I costi dei nostri servizi sono fortemente competitivi. Questo anche perché riteniamo che sia doveroso, da parte di una realtà “nuova” come la nostra, per aver modo di mostrare le proprie potenzialità e inserirsi appieno nel mercato. Parole d’ordine: professionalità, alta qualità dei servizi, competitività del prezzo.

 

 

Con quali editori avete un rapporto più stretto.

 

Al momento abbiamo preso contatti con le maggiori case editrici del territorio pisano e toscano. Per citarne alcune: Giunti Editore, Edizioni Cadmo, Felici Editore, Edizioni Del Cerro.

 

 

Che consigli date a un autore, magari esordiente, perché si rivolga a voi con buone prospettive per essere pubblicato.

 

Cosa fondamentale, a mio parere: non si dovrebbe MAI scrivere per essere pubblicati, proprio perché in questo modo si falsa il punto di partenza. Si può scrivere, a mio parere, perché si ha qualcosa da comunicare, perché si ha voglia di evadere, perché ci si vuole semplicemente divertire, perché scrivere alla fine è sempre e comunque catartico, perché ci piace e per infiniti altri motivi. Il più triste è quello di venire pubblicati. Questo desiderio dovrebbe venire solo in un secondo momento, quando ci si rende conto che quello che si è prodotto può essere in qualche modo “universalizzabile”. E questo non vuol dire che debba piacere ad un universo di lettori potenziali, ma almeno che possa creare empatia, che possa “farsi leggere”. Quindi ci vorrebbe obiettività nei confronti della propria opera. Come dire: impossibile. Ma almeno, quando si scrive, si dovrebbe mettere il tutto nel cassetto, o spengere il pc, e non pensare di aver finito ma pensare invece di essere soltanto all’inizio. Rendersi conto cioè del fatto più importante a mio avviso quando si scrive: che la prima stesura è soltanto la prima, e necessiterà sicuramente di più revisioni. Quindi, non affezionarsi troppo a quello che si scrive: far sedimentare il tutto e poi riaffacciarvisi con “occhio” clinico per migliorarlo.

Poi: diffidare degli amici e conoscenti che ci dicono che quello che abbiamo scritto è semplicemente bellissimo. Restare umili e con i piedi per terra. E soprattutto far leggere i nostri scritti a qualcuno di cui ci fidiamo non perché è nostro amico ma perché ha delle competenze in materia. Chiedere soprattutto quello che non va, in quello che si è scritto. È su quello che dovremo lavorare. Chiedere poi perché non va (altrimenti è troppo facile e l’amico ne esce senza impegnarsi). E poi riscrivere. E tagliare, copiare, incollare, e riscrivere ancora…

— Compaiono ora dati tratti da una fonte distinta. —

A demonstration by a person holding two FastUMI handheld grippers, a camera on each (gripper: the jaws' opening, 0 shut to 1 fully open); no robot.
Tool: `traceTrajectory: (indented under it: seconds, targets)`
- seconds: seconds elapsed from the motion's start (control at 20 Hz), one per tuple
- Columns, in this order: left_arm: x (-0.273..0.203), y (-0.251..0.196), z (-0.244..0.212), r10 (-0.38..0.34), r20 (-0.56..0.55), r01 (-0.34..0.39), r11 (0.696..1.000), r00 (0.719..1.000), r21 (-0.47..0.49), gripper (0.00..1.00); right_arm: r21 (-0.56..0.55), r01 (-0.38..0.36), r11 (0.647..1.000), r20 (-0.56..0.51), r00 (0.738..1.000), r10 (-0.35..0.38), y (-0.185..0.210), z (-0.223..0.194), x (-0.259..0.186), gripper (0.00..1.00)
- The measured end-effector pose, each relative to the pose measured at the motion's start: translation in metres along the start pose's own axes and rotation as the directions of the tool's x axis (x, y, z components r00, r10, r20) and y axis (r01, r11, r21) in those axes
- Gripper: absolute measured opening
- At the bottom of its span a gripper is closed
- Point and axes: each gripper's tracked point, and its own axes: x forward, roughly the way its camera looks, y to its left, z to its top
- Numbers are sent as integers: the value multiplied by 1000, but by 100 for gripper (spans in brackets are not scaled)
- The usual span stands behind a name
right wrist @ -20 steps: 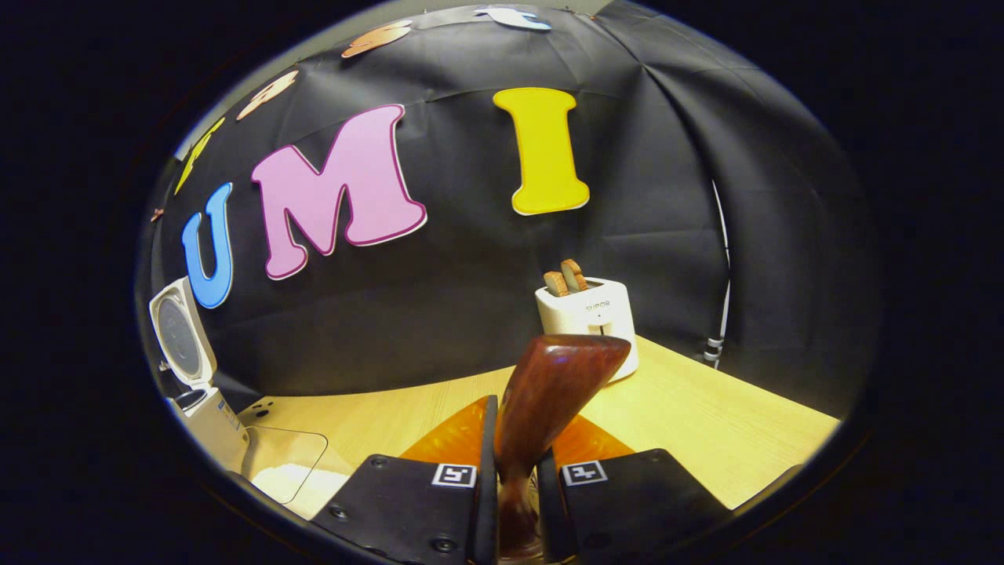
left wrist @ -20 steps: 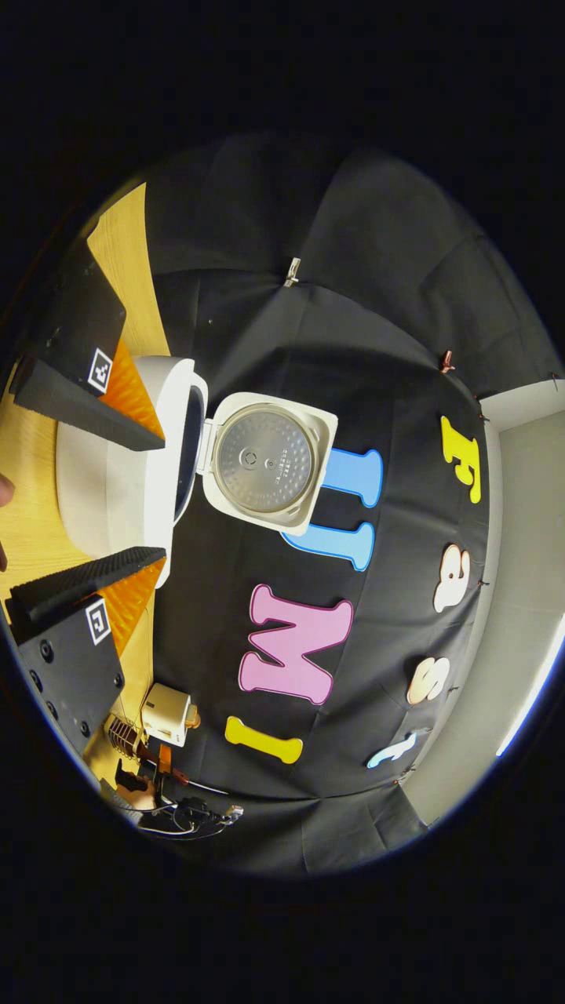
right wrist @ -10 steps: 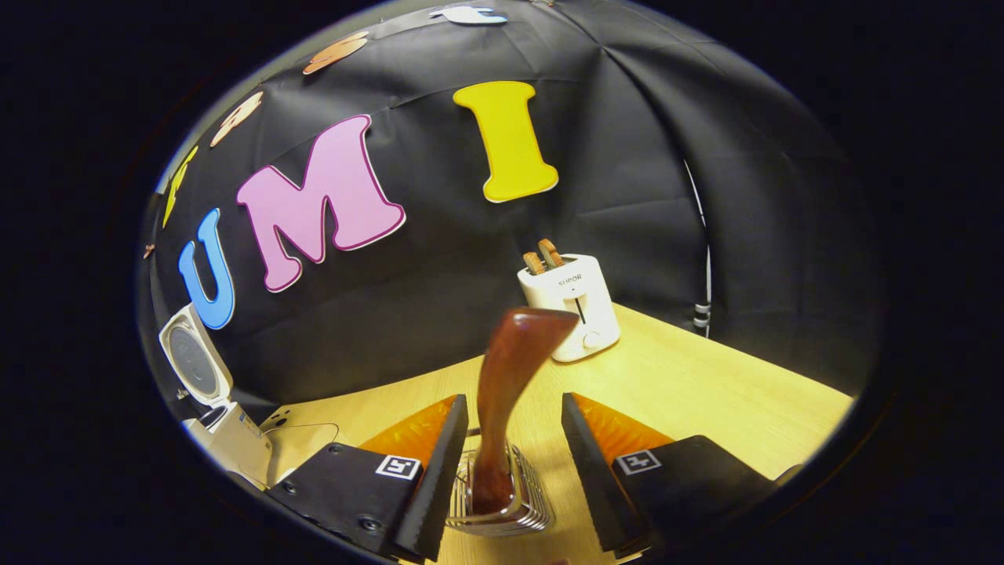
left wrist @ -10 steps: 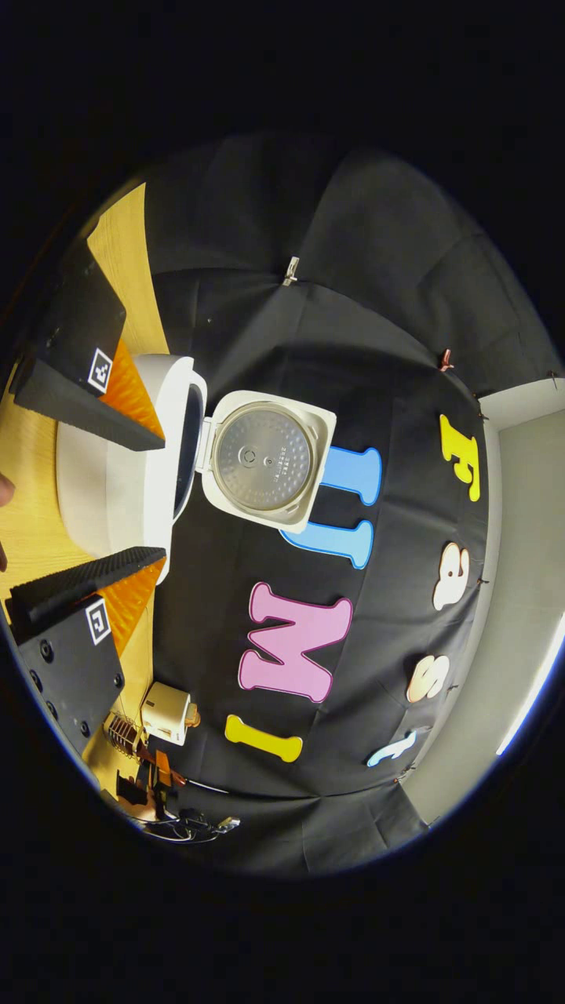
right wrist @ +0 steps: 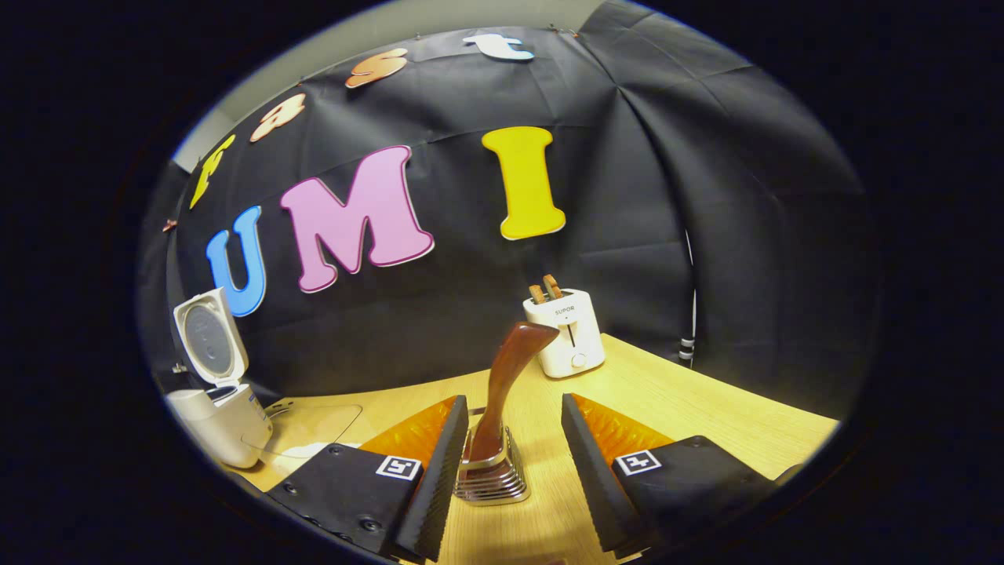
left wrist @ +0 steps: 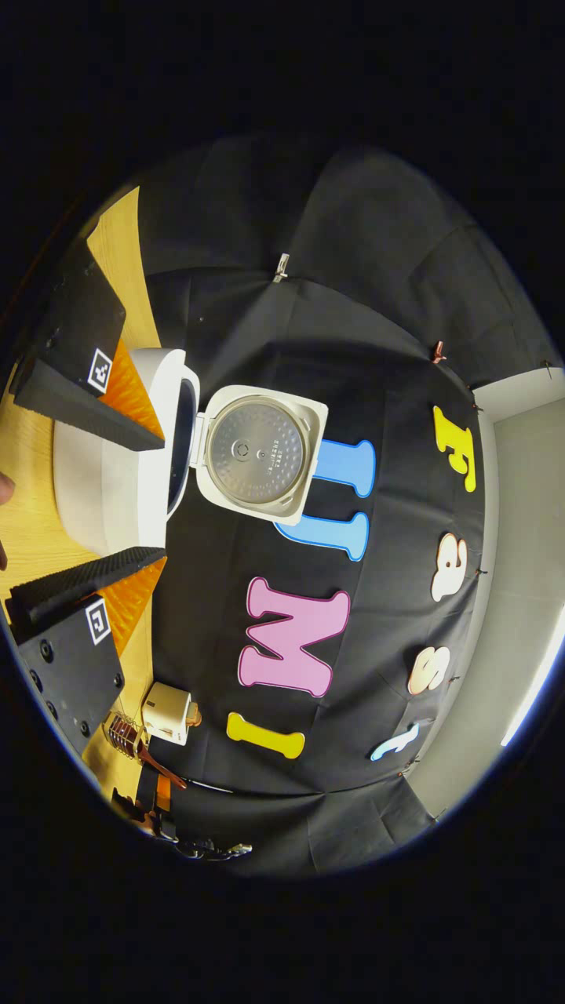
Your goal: Close the left gripper, press the button to open the rice cooker; take a wooden spoon from the chopstick holder with the right hand, scoop a spoonful of rice and pour it into the rice cooker, then put the wooden spoon back into the chopstick holder.
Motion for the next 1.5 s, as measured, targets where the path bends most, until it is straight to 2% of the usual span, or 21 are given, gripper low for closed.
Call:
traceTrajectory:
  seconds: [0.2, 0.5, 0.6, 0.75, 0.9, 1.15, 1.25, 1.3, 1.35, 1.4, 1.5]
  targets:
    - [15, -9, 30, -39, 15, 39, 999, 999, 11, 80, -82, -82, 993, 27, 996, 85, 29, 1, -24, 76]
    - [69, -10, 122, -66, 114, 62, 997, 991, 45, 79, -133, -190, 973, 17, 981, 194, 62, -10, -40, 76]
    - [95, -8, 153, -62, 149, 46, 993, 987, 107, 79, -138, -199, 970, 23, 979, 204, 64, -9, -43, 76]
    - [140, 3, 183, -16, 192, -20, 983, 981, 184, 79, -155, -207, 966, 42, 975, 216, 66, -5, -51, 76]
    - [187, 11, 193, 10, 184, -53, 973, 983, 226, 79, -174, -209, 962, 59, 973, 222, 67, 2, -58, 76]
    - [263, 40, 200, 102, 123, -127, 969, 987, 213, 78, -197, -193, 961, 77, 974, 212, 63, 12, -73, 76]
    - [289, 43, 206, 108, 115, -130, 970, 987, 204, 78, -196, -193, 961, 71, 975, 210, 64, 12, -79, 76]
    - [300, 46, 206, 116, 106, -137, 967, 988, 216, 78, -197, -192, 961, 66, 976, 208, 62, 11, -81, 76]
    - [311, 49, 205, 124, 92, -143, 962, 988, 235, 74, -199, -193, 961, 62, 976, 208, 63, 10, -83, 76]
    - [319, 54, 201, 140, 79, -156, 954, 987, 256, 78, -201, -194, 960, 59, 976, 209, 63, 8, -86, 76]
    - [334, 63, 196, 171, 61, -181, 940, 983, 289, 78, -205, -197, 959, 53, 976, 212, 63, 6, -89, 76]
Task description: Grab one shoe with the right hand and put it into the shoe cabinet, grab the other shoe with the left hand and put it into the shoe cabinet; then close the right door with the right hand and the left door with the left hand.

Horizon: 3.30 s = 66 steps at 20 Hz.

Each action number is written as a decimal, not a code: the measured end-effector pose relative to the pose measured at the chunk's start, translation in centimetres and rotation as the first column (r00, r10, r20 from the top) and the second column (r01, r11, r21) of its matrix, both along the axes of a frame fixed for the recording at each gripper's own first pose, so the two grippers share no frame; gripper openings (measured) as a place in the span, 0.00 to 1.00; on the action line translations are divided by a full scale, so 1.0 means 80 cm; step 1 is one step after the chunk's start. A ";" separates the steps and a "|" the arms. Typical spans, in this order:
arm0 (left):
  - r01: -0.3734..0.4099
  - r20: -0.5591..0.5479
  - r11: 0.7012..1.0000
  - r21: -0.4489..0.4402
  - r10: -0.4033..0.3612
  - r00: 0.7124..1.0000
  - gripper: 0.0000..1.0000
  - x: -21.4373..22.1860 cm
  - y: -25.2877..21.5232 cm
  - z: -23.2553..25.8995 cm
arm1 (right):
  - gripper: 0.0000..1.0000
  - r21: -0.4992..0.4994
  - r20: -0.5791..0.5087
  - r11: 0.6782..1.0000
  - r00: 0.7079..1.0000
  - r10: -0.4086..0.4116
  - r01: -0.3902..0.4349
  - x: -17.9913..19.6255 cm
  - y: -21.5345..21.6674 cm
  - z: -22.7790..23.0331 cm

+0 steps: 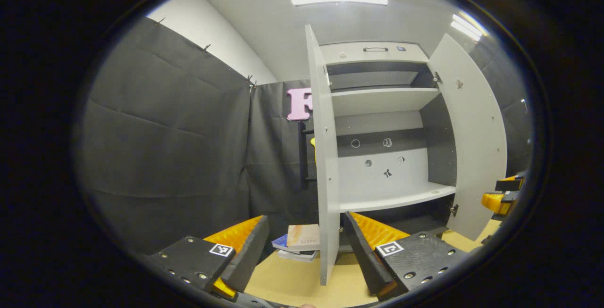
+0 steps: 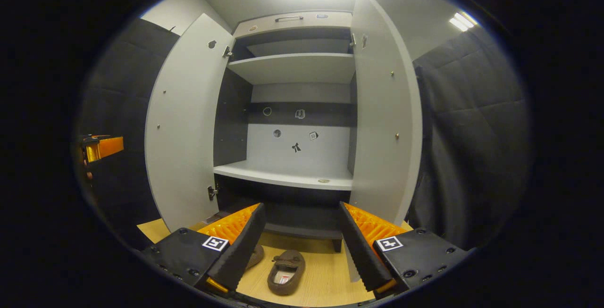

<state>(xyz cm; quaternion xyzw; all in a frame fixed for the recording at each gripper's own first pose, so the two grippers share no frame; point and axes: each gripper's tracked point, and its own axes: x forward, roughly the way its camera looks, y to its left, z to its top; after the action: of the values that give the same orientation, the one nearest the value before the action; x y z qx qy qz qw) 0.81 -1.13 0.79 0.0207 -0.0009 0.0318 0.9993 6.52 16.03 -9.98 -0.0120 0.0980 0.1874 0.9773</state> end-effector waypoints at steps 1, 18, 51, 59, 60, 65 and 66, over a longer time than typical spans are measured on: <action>-0.012 0.000 1.000 0.003 0.012 1.000 0.91 0.003 0.000 0.001 | 0.98 -0.005 -0.015 1.000 1.000 0.015 -0.015 0.005 0.007 -0.012; -0.101 -0.041 0.993 0.060 0.103 0.994 0.96 0.019 -0.012 -0.001 | 0.98 -0.067 -0.445 0.981 0.886 0.132 -0.180 0.030 0.076 -0.252; -0.153 -0.061 0.983 0.098 0.160 0.985 0.93 -0.016 -0.023 -0.003 | 0.02 -0.042 -0.682 0.984 0.724 0.097 -0.172 0.041 0.110 -0.369; -0.112 -0.042 0.991 0.073 0.115 0.992 0.98 -0.010 -0.038 0.000 | 0.02 0.033 -0.599 0.992 0.791 0.120 -0.125 0.074 0.104 -0.278; -0.108 -0.041 0.992 0.069 0.111 0.993 0.93 -0.008 -0.040 -0.001 | 0.02 0.045 -0.584 0.992 0.802 0.124 -0.120 0.079 0.104 -0.263; -0.085 -0.038 0.995 0.054 0.087 0.995 0.90 -0.004 -0.049 -0.005 | 0.01 0.090 -0.494 0.987 0.855 0.160 -0.133 0.098 0.106 -0.187; -0.082 -0.039 0.995 0.050 0.084 0.996 0.88 -0.003 -0.052 -0.006 | 0.02 0.096 -0.469 0.986 0.867 0.168 -0.139 0.103 0.107 -0.169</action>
<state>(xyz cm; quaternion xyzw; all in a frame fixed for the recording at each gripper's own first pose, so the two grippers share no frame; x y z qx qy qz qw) 0.61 -5.25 0.30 0.0454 0.0200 0.0729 0.9961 14.72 24.58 -23.54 0.0555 0.3279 0.2646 0.9052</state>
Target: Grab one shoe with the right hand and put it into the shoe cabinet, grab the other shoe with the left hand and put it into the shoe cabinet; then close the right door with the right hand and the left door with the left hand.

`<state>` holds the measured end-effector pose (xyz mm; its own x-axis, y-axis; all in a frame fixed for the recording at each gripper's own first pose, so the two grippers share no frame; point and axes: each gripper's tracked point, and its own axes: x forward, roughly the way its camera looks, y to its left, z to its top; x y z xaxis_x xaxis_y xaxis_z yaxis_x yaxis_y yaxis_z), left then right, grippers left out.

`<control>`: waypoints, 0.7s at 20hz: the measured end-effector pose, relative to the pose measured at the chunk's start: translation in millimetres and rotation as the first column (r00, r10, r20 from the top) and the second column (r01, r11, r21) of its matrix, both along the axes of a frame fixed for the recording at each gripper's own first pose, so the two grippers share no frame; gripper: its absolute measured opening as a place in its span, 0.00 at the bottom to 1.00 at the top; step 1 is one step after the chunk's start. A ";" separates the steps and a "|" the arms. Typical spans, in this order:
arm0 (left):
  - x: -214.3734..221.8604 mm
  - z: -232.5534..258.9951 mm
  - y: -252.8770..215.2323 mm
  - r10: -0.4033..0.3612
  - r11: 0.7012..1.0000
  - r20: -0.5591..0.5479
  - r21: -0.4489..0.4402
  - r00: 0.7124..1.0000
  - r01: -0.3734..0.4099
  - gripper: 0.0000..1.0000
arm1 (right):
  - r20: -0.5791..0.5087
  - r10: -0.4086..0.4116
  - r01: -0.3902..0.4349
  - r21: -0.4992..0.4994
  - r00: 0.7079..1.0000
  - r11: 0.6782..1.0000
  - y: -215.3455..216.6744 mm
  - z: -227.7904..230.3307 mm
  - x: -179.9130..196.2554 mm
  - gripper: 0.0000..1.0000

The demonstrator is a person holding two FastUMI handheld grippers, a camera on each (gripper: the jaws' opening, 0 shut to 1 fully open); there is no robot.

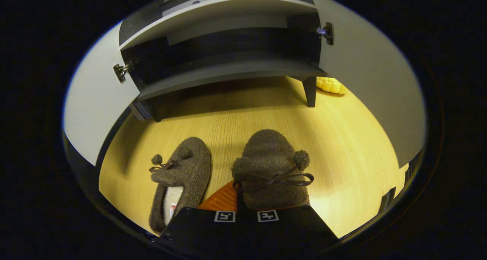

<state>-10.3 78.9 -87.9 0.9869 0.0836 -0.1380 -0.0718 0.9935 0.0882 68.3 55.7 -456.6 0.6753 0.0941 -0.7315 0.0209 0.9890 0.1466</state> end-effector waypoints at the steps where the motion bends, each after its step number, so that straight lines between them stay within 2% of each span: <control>1: 1.3 -0.9 -1.9 -0.007 1.000 0.001 -0.004 1.000 0.007 0.95 | 0.014 0.000 0.000 0.012 1.000 1.000 -1.3 17.3 -1.6 0.06; 4: 4.1 -5.1 -7.9 -0.030 0.999 0.003 -0.028 1.000 0.030 0.95 | 0.066 0.019 -0.022 0.032 0.998 0.999 -2.4 70.6 -0.9 0.06; 10: 15.3 -12.7 -16.6 -0.056 0.997 0.005 -0.051 0.998 0.057 0.95 | 0.208 0.085 -0.080 -0.034 0.974 0.996 8.2 193.4 16.1 0.06; 14: 21.4 -12.7 -23.6 -0.072 0.996 0.011 -0.052 0.997 0.072 0.95 | 0.292 0.106 -0.100 -0.035 0.950 0.994 23.6 270.7 57.4 0.06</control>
<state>11.1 55.2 -100.6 0.9913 0.0051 -0.1317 -0.0003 0.9993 0.0361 125.7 79.3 -186.0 0.8478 0.1619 -0.5050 -0.1221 0.9863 0.1112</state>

Se, dopo aver fatto tutto questo, pensiamo di avere effettivamente qualche chance, rivolgiamoci pure a una casa editrice o un’agenzia letteraria.

 

 

Gli autori che si sono rivolti a voi e che ora sono diventati famosi.

 

Nessuno. Siamo una nuova realtà ufficialmente “nata”, come studio editoriale, ad aprile di questo stesso anno.